The media router framework also provides a MediaRouteDiscoveryFragment class, which takes care of adding and removing the callback for an activity.

Note: If you are writing a music playback app and want the app to play music while it is in the background, you must build a Service for playback and call the media router framework from the Service's lifecycle callbacks.

Controlling a remote playback route

When you select a remote playback route your app acts as a remote control. The device at the other end of the route handles all content data retrieval, decoding, and playback functions. The controls in your app's UI communicate with the receiver device using a RemotePlaybackClient object.

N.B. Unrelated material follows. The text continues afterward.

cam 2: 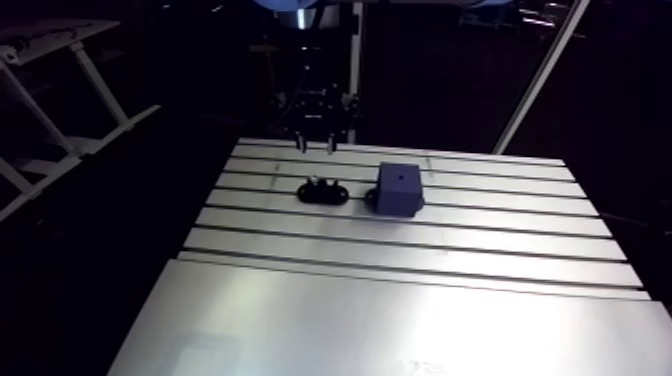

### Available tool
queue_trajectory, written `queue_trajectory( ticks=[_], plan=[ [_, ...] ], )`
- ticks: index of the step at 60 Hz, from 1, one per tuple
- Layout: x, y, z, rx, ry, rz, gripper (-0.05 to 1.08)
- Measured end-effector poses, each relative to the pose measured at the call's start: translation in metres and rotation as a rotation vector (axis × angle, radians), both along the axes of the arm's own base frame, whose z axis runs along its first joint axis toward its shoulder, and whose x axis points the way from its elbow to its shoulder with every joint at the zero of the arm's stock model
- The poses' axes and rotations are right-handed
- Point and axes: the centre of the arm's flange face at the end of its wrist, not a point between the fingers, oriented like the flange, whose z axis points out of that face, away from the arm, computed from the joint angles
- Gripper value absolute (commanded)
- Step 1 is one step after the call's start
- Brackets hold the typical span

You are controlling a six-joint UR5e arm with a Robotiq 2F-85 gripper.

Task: Pick up the M10 bolt and insert it into the hole until fully seated.

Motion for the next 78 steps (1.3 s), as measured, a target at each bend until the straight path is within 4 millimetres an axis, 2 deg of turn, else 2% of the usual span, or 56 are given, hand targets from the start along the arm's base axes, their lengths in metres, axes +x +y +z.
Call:
queue_trajectory(
  ticks=[30, 78],
  plan=[
    [0.000, -0.005, -0.021, 0.002, -0.026, 0.011, 0.49],
    [0.000, -0.010, -0.040, 0.006, -0.056, 0.025, 0.49]
  ],
)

The RemotePlaybackClient class provides additional methods for managing content playback. Here are a few of the key playback methods from the RemotePlaybackClient class:

You can use these methods to attach actions to the playback controls that you provide in your app. Most of these methods also allow you to include a callback object so you can monitor the progress of the playback task or control request.

The RemotePlaybackClient class also supports queueing of multiple media items for playback and management of the media queue.